Quand l'auteur se penche sur les circonstances atténuantes de bien des crimes, il constate que les grands malheurs s'inscrivent le plus souvent dans la figure paternelle. Tant de pères qui briment leurs enfants, qui les battent, qui les violent, qui marient leurs filles contre leur gré, ou les livrent pour de l'argent... « Tant de pères indignes, eux-mêmes brisés par un père indigne, et ceci depuis Adam ». C'est peut-être pour ça que la foi chrétienne adore Dieu comme un Père, nous dit l'Aumônier, afin de racheter tant de pères indignes. Mais alors il s'écrie : « Seigneur Jésus, quand viendras-tu libérer ces hommes ? » Et on se dit que, quand on est sur le terrain, il faut s'accrocher pour garder la foi.
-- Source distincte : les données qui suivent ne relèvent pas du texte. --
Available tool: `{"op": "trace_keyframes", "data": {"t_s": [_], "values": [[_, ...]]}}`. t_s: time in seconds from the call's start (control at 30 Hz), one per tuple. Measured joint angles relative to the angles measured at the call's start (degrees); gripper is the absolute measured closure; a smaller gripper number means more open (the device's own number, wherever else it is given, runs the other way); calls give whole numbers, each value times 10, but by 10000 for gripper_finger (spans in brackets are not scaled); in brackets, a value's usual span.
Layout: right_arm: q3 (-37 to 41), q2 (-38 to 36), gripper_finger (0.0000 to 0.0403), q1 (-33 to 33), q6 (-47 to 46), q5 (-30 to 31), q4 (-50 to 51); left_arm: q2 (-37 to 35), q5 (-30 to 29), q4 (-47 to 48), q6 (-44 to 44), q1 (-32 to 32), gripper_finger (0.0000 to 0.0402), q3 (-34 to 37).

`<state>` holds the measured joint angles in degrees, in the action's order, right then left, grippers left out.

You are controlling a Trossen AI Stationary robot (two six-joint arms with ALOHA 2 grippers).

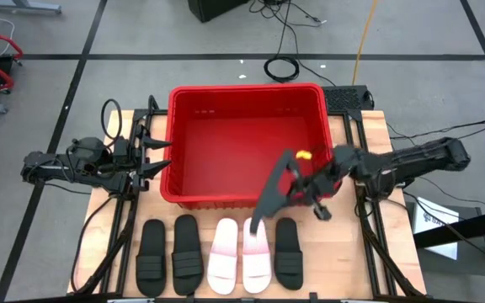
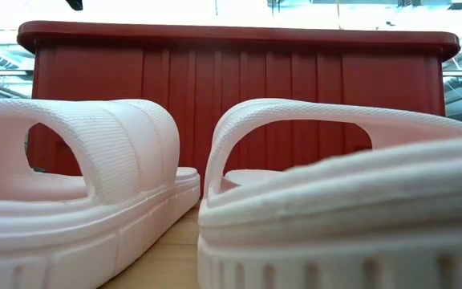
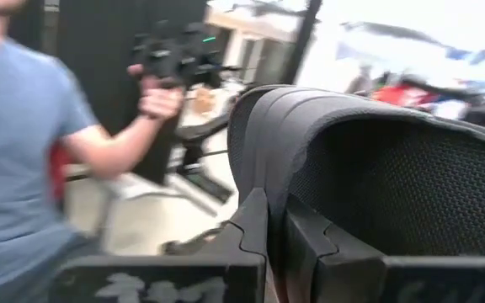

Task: Pick and place slides into bin
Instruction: Put the black slide into the red container

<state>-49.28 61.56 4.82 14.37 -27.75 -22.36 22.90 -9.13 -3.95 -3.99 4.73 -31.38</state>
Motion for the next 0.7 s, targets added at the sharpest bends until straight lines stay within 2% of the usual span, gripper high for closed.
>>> {"op": "trace_keyframes", "data": {"t_s": [0.3,0.57,0.7], "values": [[-15,-93,399,-150,-9,37,41,0,-12,0,-8,0,151,0],[-142,-68,399,-252,-15,19,238,0,-49,-1,-21,0,151,0],[-226,-40,399,-286,18,0,359,0,-86,-2,-19,0,151,0]]}}
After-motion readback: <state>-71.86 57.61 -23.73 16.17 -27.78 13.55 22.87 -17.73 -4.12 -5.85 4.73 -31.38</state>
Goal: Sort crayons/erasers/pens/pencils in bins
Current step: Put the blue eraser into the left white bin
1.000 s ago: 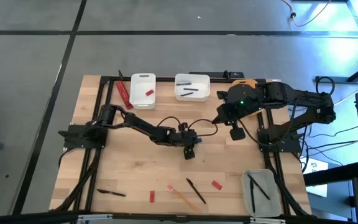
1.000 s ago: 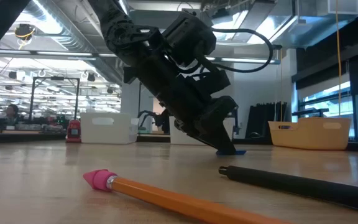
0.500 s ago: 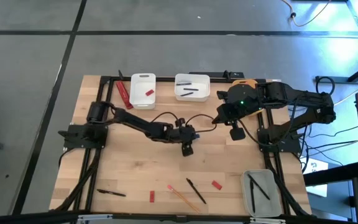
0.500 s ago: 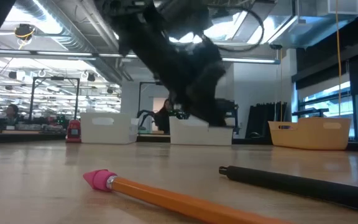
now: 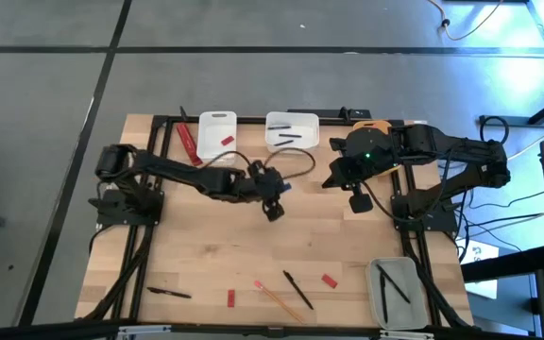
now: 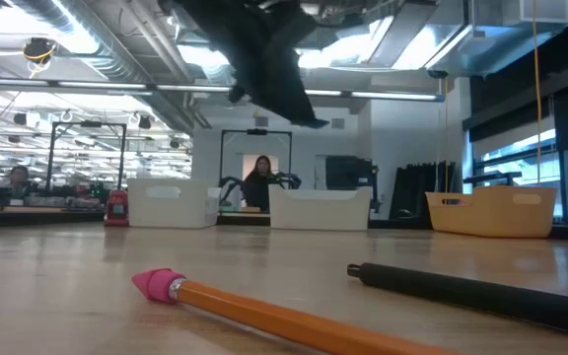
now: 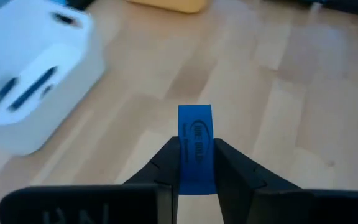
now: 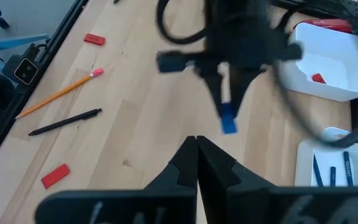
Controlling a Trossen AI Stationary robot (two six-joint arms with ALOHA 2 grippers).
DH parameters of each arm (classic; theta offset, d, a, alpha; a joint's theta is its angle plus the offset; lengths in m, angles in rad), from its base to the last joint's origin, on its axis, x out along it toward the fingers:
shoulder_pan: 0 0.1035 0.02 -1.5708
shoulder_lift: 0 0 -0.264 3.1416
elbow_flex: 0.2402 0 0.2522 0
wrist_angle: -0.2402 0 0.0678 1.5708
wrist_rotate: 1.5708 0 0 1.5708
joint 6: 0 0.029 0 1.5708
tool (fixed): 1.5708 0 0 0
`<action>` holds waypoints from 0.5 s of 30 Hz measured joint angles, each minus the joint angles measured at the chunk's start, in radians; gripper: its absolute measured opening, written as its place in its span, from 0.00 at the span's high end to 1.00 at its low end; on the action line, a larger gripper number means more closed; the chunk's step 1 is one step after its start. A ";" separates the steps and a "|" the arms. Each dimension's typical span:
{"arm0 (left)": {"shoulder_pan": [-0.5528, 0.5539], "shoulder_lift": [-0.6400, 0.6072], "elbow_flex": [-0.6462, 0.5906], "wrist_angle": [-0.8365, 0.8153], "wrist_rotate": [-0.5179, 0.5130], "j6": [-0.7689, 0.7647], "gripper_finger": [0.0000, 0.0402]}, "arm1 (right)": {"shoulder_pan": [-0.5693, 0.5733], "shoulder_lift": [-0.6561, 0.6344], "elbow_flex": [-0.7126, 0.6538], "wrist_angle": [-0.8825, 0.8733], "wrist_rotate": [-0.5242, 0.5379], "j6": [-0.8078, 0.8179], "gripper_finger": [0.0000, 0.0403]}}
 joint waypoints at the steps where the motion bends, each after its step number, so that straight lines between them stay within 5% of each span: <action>1: 0.005 -0.020 0.000 -0.028 -0.008 -0.016 0.84 | 0.000 0.000 0.000 0.000 0.002 0.000 0.99; 15: 0.168 -0.205 0.000 -0.342 -0.146 -0.246 0.84 | 0.000 0.001 0.000 0.080 0.300 0.027 0.99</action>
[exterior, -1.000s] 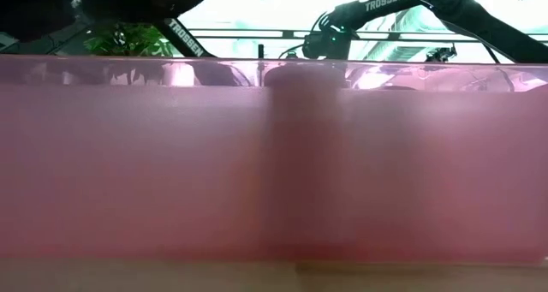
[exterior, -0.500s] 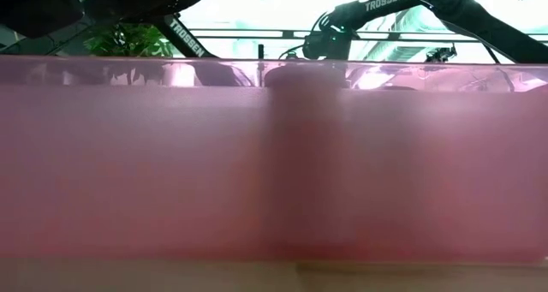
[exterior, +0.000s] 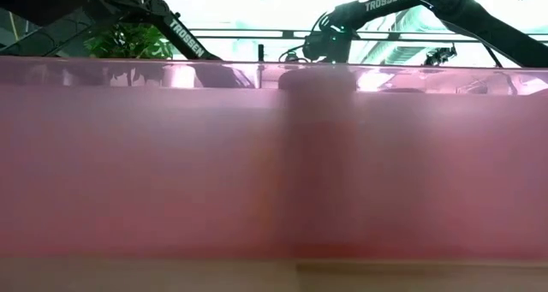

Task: Pick and place pill bottles into a basket
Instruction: Put the white medicine bottle into the red bin

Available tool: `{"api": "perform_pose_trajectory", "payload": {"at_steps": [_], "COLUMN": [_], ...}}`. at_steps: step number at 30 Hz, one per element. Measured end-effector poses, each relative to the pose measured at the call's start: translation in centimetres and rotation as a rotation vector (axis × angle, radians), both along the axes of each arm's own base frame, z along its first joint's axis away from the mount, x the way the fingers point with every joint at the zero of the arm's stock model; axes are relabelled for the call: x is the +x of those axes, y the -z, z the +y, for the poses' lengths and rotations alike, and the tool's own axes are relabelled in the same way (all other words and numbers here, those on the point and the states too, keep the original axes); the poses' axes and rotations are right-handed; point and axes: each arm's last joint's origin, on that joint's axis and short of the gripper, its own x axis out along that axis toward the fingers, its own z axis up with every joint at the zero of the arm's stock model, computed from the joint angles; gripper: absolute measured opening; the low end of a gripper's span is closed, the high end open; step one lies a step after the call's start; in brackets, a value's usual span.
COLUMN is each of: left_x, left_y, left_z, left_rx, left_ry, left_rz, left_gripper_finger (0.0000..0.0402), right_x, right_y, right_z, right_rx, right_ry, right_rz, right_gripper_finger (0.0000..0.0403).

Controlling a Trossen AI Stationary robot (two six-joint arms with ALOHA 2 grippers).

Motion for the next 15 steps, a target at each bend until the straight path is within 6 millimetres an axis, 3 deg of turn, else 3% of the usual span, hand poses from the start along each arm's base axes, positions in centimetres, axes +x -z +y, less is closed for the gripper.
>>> {"api": "perform_pose_trajectory", "payload": {"at_steps": [15], "left_x": [-0.47], "left_y": [0.14], "left_z": [-0.59], "left_rx": [0.007], "left_ry": [0.162], "left_rz": [0.023], "left_gripper_finger": [0.0194], "right_x": [-0.1], "right_y": [0.05], "right_z": [0.1], "right_rx": [0.013], "right_ry": [0.003], "right_rz": [0.009], "right_gripper_finger": [0.0313]}}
Et ceci amène l'auteur à parler du pardon dans un chapitre absolument remarquable, qui aide à comprendre ce qu'est le sacrement de Réconciliation proposé par l’Église. L'auteur montre le chemin que doit parcourir le coupable, devant Dieu et devant les hommes : il faut un regret sincère de la faute, une demande de pardon, une acceptation de la peine qui doit être consentie en pensant aux victimes et il faut, de plus, une réconciliation avec le monde, ce qui n'est pas toujours donné.
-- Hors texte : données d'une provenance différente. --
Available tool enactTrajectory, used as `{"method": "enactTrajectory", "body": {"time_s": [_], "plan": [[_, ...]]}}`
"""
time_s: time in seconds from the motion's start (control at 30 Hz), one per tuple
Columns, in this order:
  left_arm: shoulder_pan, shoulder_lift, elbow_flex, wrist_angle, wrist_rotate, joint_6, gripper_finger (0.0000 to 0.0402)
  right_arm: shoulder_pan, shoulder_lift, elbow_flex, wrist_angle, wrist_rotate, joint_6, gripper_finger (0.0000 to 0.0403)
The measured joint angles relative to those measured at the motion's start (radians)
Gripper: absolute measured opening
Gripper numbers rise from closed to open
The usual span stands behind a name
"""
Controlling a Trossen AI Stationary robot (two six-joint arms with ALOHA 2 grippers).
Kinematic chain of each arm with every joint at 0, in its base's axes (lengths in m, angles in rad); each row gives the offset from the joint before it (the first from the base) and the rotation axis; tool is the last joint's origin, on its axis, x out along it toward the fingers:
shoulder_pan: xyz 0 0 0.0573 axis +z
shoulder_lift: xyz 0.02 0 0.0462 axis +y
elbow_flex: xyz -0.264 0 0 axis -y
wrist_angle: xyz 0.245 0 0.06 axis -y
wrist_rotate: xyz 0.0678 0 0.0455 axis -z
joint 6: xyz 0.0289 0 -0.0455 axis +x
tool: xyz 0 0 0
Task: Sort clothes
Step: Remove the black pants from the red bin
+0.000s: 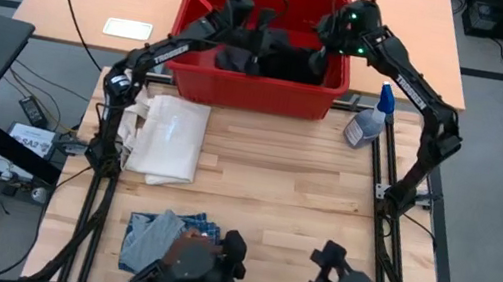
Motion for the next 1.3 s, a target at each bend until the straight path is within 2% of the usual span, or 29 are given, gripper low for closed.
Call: {"method": "enactTrajectory", "body": {"time_s": [0.17, 0.3, 0.57, 0.63, 0.73, 0.83, 0.97, 1.13, 1.3], "plan": [[-0.005, -0.054, 0.0, -0.01, -0.002, 0.032, 0.0018, 0.0, -0.064, 0.001, -0.086, -0.032, 0.056, 0.0334], [-0.015, -0.086, 0.0, -0.006, -0.018, 0.035, 0.0018, 0.005, -0.09, 0.0, -0.165, -0.131, 0.133, 0.0336], [-0.044, -0.115, 0.001, -0.015, -0.058, 0.035, 0.0018, 0.064, -0.067, 0.0, -0.16, -0.242, 0.188, 0.0339], [-0.052, -0.115, 0.001, -0.029, -0.082, 0.034, 0.0018, 0.083, -0.064, -0.002, -0.173, -0.211, 0.185, 0.0339], [-0.063, -0.117, 0.001, -0.031, -0.086, 0.034, 0.0018, 0.121, -0.057, -0.024, -0.185, -0.07, 0.126, 0.0339], [-0.073, -0.118, 0.001, -0.031, -0.092, 0.026, 0.0018, 0.129, -0.045, -0.058, -0.194, 0.024, 0.091, 0.0337], [-0.078, -0.143, 0.0, -0.047, -0.092, 0.008, 0.0018, 0.107, -0.046, -0.095, -0.202, 0.085, 0.11, 0.0322], [-0.082, -0.194, 0.0, -0.067, -0.092, 0.013, 0.0018, 0.064, -0.046, -0.095, -0.226, 0.077, 0.114, 0.0301], [-0.08, -0.228, 0.002, -0.069, -0.086, -0.036, 0.0018, 0.045, -0.046, -0.096, -0.146, -0.094, 0.129, 0.0261]]}}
L'auteur nous parle encore, avec une pointe d'humour, de ce que représentent pour les détenus, la messe, les fêtes de Noël et de Pâques, Dieu et la sainte Trinité... et on s’aperçoit que ce n'est pas très différent de ce qu'en pensent les gens qui n'ont rien appris de la religion.

Puis vient alors un chapitre sur la Vierge Marie d'une beauté surprenante ; ce sont des témoignages de terrain comme on en voit peu. Même en prison, on ne peut pas rire de tout, nous dit l'auteur. On ne se moque pas de la Vierge Marie, on ne se permet pas de plaisanterie graveleuse sur sa virginité. La Vierge est sacrée. Pour les prisonniers elle n'est pas, comme ironisent souvent les non-croyants, une déesse pour les cathos. Elle est la mère qu'ils n'ont pas eue, ou qui est partie trop tôt. Elle est souvent la seule femme qui les aime. Et quand l'Aumônier, sans se faire trop d'illusions sur la nature de sa foi, offre au détenu un chapelet, il se le met autour du cou...

Gageons que ce livre ne sera pas le mieux vendu de la rentrée. Et pourtant c'est un livre qui tranche sur le commun. Il est écrit par un homme de terrain, doublé d'un excellent écrivain. C'est un condensé de « vécu » et de très haute spiritualité mais, une spiritualité qui n'est pas celle des philosophes de salon, des penseurs en chambre et des théologiens. Ce livre suscite une méditation sur le Bien et le Mal, la justice des hommes et la justice de Dieu, la victime et le coupable, l'expiation et le pardon.
Mon avis est que cette lecture restera gravée dans les cœurs pour longtemps.